The ans is
n(n -1)
The no. of ways in which n distinct balls can be put into n distinct boxes so that exactly one box remains empty...is???
yes i have made a mistake..
there will be inclusion exclusion here...
we could also try reccursion ..
let me try and give the answer.
According to me
1) We consider there is only one box with a extra storage. Therefore there will be n! ways to adjust the balls.
2) Now we consider there will be n-1 such boxes.
Therefore the no. of ways will be n!(n-1).
3)Now above we consider only a particular box to be empty . but there are n boxes. Therefore the no. of ways is n!n(n-1).
Pls tell me if i am rite?
For n = 2 There are 4 ways . It is true practically and by the formula.

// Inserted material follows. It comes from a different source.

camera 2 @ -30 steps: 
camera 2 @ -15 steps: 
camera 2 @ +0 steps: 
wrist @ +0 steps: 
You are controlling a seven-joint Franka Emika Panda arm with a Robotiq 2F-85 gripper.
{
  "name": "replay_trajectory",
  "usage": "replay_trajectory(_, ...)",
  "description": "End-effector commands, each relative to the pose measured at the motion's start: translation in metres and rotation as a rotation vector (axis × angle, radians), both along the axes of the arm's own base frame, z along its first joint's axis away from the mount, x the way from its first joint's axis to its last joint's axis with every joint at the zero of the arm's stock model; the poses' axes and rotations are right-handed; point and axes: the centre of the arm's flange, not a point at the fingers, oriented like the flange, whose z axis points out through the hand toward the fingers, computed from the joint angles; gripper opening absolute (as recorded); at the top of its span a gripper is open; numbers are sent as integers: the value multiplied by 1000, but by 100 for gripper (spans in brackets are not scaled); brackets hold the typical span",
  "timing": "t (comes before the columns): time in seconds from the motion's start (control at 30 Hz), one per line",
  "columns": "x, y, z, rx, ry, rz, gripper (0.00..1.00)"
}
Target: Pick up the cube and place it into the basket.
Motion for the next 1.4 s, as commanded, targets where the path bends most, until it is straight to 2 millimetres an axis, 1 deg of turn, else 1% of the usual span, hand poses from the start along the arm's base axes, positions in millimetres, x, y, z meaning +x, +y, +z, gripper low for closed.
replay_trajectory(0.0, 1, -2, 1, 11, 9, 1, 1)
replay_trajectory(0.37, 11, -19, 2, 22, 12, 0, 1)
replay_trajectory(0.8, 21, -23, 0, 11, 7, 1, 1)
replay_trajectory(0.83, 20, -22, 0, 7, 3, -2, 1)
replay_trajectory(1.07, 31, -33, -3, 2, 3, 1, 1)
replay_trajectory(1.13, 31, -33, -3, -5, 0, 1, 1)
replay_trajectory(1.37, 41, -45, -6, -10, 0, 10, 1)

Even for n=3, There are 36 ways. Practically and by the formula
Method:
Chose the cell that will be empty: n ways
Chose the 2 balls that will go together: nC2
Arrange them in n-1 cells: (n-1)!
Cheers [6]
the actual language in the book is....
The number of ways in which 4 distinct balls can be put into 4 boxes lebelled a,b,c,d so that exactly one box remains empty is....
the ans given is 144
i also got 72...like bhaiyaa...
n ways of selecting the one empty box...n-1 ways of selecting the box thta has the extra ball..nC2 ways of selecting the two balls to go into the box containing the extra ball...and (n-2)! ways of arranging the rest of the n-2 balls...that makes it n(n-1)!nC2...and F(4)=144...cheers!!